#### Brief
Needed from the data below: all lines that contain the word "tiled".

Stored entries:
----------------
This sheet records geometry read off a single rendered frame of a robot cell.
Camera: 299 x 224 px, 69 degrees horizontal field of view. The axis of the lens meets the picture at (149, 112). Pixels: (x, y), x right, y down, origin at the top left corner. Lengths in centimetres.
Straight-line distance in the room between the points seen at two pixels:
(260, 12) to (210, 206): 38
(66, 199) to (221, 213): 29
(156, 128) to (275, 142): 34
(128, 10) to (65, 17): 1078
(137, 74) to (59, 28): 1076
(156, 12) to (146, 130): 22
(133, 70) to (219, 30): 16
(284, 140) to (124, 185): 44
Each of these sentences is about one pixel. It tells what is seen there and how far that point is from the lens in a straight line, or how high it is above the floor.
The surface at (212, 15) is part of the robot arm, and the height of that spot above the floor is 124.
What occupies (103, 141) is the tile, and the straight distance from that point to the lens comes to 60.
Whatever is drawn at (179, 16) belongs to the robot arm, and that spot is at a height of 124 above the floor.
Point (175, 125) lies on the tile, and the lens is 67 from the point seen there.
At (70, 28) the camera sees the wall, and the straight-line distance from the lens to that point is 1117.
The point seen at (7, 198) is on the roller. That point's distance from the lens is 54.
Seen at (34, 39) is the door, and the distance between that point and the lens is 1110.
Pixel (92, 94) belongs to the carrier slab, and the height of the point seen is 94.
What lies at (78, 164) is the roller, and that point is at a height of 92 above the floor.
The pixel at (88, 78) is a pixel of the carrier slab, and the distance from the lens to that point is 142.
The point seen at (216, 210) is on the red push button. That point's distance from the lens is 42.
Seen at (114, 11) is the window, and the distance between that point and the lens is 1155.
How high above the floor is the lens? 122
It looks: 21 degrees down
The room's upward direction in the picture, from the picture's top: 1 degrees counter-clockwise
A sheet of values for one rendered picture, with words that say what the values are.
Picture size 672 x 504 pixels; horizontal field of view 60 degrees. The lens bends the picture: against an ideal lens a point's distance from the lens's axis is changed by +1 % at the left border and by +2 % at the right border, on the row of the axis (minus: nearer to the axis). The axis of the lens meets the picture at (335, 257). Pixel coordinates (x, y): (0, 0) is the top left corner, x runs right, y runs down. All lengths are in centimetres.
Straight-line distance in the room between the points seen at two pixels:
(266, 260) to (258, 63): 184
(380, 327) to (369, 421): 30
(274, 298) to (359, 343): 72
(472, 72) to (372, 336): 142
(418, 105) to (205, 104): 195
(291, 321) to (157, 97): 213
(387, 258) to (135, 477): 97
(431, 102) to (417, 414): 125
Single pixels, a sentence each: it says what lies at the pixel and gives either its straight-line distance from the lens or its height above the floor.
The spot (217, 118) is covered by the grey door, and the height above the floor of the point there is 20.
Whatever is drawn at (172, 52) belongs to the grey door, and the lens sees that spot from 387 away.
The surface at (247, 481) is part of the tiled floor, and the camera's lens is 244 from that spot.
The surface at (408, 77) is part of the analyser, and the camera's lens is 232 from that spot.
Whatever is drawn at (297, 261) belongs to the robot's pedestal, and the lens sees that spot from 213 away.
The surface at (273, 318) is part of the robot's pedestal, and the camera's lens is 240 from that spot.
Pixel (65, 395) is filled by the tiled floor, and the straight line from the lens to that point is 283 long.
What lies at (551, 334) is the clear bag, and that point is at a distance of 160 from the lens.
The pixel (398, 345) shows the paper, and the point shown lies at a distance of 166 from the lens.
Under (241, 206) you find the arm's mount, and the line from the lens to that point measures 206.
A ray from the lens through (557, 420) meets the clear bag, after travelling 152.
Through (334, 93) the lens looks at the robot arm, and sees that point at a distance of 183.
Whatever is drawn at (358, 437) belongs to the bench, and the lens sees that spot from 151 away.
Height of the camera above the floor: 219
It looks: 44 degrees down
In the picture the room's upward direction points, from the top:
----------------
#### Solution
The surface at (247, 481) is part of the tiled floor, and the camera's lens is 244 from that spot.
Pixel (65, 395) is filled by the tiled floor, and the straight line from the lens to that point is 283 long.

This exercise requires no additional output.